Immagine simbolo di oggi: “Gabrielle d’Estrées e sua sorella”, Scuola di Fontainebleau, 1595.
Il genere del ritratto nudo idealizzato o allegorico si era diffuso in Italia nel corso del Cinquecento (la Fornarina di Raffaello). Da qui ebbe origine la moda francese di rappresentare “alla maniera italiana” dame e gentildonne seminude, alla toeletta, e trasfigurarle in divinità, in ninfe: la cosiddetta “Scuola di Fontainebleau”, fucina del Rinascimento francese.
Il dipinto ritrae la bionda Gabrielle d’Estrées e sua sorella. Le due sorelle sono immerse in una sorta di vasca; una tenda rossa delimita la “stanza da bagno” come se fosse il proscenio di un teatro, glorificando come un episodio mitologico una scena quotidiana, intima. Gli sguardi intensi delle due donne sono su di noi e ci fanno loro complici, senza imbarazzo.

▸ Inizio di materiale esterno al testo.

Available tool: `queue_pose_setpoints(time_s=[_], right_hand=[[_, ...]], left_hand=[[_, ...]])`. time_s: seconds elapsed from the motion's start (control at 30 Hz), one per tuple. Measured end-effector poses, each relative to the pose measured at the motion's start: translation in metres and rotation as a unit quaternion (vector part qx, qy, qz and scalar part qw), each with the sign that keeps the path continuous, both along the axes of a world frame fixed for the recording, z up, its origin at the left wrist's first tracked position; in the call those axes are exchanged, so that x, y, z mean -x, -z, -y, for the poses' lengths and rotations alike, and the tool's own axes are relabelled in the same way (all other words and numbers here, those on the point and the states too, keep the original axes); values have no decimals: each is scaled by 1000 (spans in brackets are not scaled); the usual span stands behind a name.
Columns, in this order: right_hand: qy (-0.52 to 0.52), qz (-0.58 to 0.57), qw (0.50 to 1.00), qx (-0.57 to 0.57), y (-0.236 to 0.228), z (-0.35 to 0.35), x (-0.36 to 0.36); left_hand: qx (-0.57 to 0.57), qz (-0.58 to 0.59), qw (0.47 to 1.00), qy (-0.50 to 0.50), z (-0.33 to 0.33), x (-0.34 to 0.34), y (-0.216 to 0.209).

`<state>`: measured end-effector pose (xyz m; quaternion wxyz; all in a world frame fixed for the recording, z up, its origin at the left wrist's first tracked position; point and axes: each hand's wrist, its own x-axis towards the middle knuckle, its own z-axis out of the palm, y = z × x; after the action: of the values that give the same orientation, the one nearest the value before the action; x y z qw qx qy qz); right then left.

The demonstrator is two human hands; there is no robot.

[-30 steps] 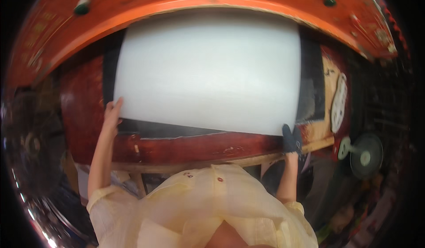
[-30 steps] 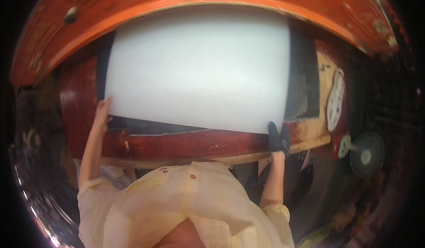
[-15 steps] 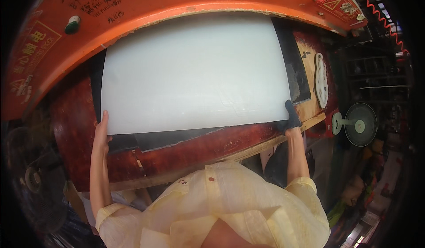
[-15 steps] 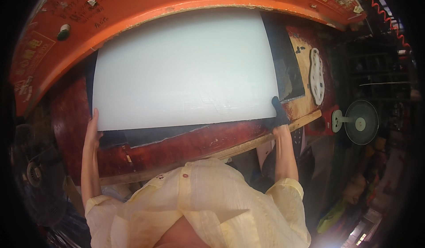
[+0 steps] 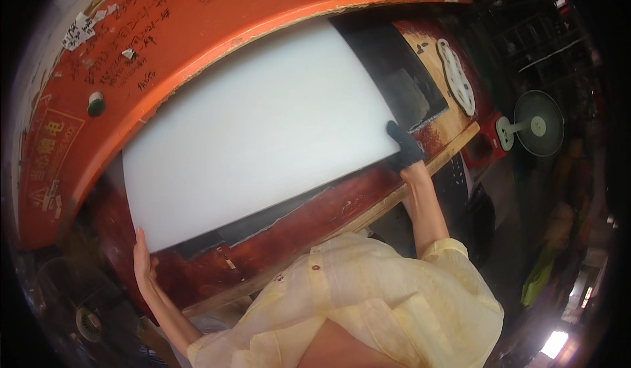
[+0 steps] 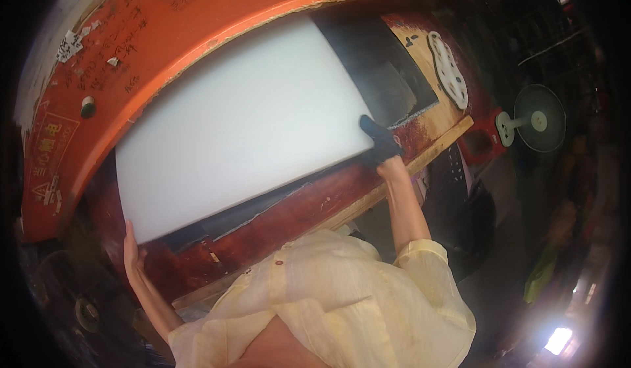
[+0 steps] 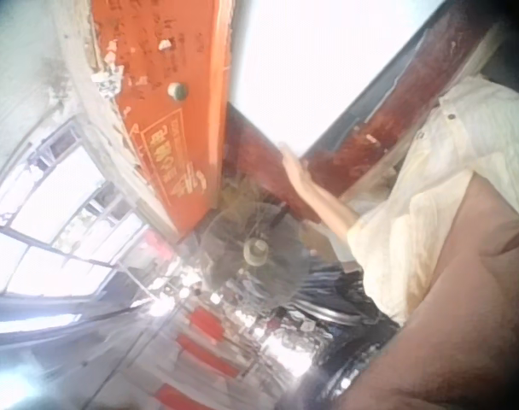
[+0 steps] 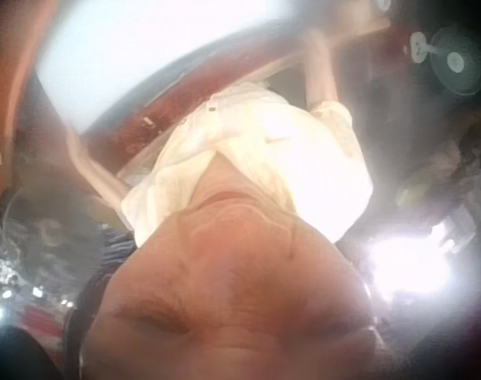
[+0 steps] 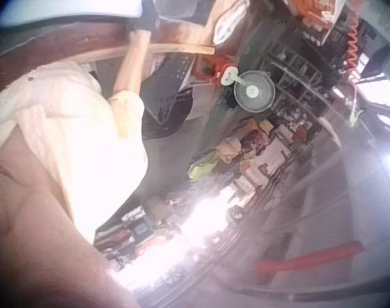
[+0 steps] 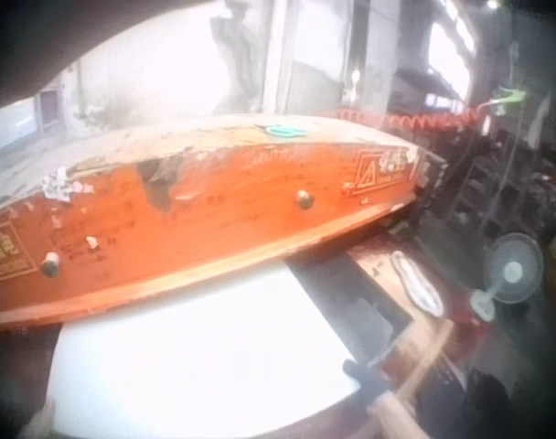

Ad attrarre l’attenzione è il “pizzicotto” sul capezzolo di Gabrielle, notoriamente l’amante del re Enrico IV (sposato alla sterile Margherita, che non riusciva a dare alla nazione un erede). Il gesto di toccare il seno, da parte della sorella, in realtà ha poco di erotico ma è piuttosto il simbolo di maternità, e allude al fatto che presto la giovane genererà l’erede al trono. Ad avvalorare ulteriormente questa lettura simbolica l’anello matrimoniale tra le dita di Gabrielle (che però sposa del re non sarà mai) e la donna, severamente vestita, assorta in un lavoro di cucito, che si intravede alle spalle delle due donne: la balia. Il seno come simbolo di femminilità e nutrimento, ma anche vicinanza, carità e punto di partenza dell’intera vita sessuale; il modello mai raggiunto di ogni successivo soddisfacimento sessuale, al quale la fantasia fa spesso ritorno in periodi di privazione (Freud).
Questo lockdown purtroppo ha anche fermato gli screening di prevenzione dei tumori femminili che sarà difficile recuperare nel breve periodo. Questo “vulnus” deve essere un’occasione per riflettere sulla necessità di potenziare le risorse per la prevenzione oncologica, anche in periodo di crisi.